## Assignment
Set the listing down exactly; no pictures.

## Provided records

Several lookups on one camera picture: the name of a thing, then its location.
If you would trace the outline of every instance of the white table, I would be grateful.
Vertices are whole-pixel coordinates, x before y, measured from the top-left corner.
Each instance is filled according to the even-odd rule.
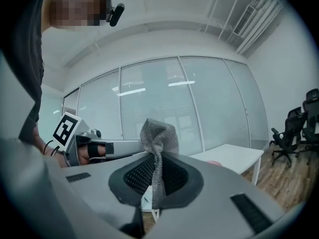
[[[254,165],[252,183],[256,185],[259,175],[261,155],[263,153],[263,150],[224,144],[217,148],[191,155],[189,157],[202,161],[217,161],[221,163],[223,167],[229,168],[238,174],[242,174]]]

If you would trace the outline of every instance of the air conditioning vent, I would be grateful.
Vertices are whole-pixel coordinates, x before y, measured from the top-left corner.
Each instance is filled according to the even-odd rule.
[[[237,35],[241,35],[245,31],[248,24],[252,21],[256,13],[257,13],[257,10],[254,9],[251,5],[248,5],[246,10],[244,11],[240,19],[238,20],[233,33]]]

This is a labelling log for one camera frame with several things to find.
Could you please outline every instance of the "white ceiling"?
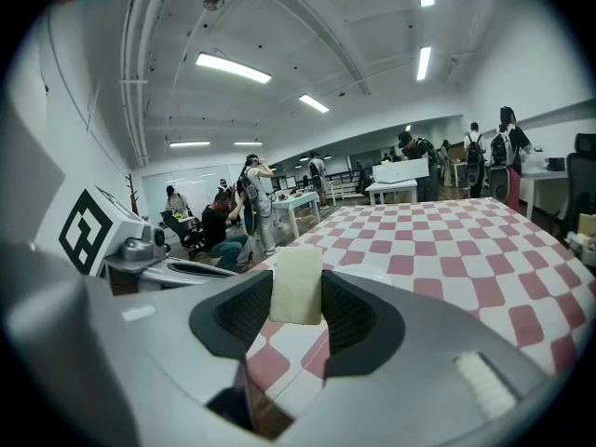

## Written answer
Several lookups on one camera picture: the name of a thing, then its location.
If you would trace the outline of every instance of the white table, I would be grateful.
Vertices are whole-pixel coordinates, x before y, measured from the top-left corner.
Each instance is filled according to the even-odd rule.
[[[254,165],[252,183],[256,185],[259,175],[261,155],[263,153],[263,150],[224,144],[217,148],[191,155],[189,157],[202,161],[217,161],[221,163],[223,167],[229,168],[238,174],[242,174]]]

If you would trace the outline of every instance of the air conditioning vent, I would be grateful.
Vertices are whole-pixel coordinates, x before y, measured from the top-left corner.
Each instance is filled according to the even-odd rule.
[[[237,35],[241,35],[245,31],[248,24],[252,21],[256,13],[257,13],[257,10],[254,9],[251,5],[248,5],[246,10],[244,11],[240,19],[238,20],[233,33]]]

This is a labelling log for one camera frame with several things to find.
Could you please outline every instance of the "white ceiling"?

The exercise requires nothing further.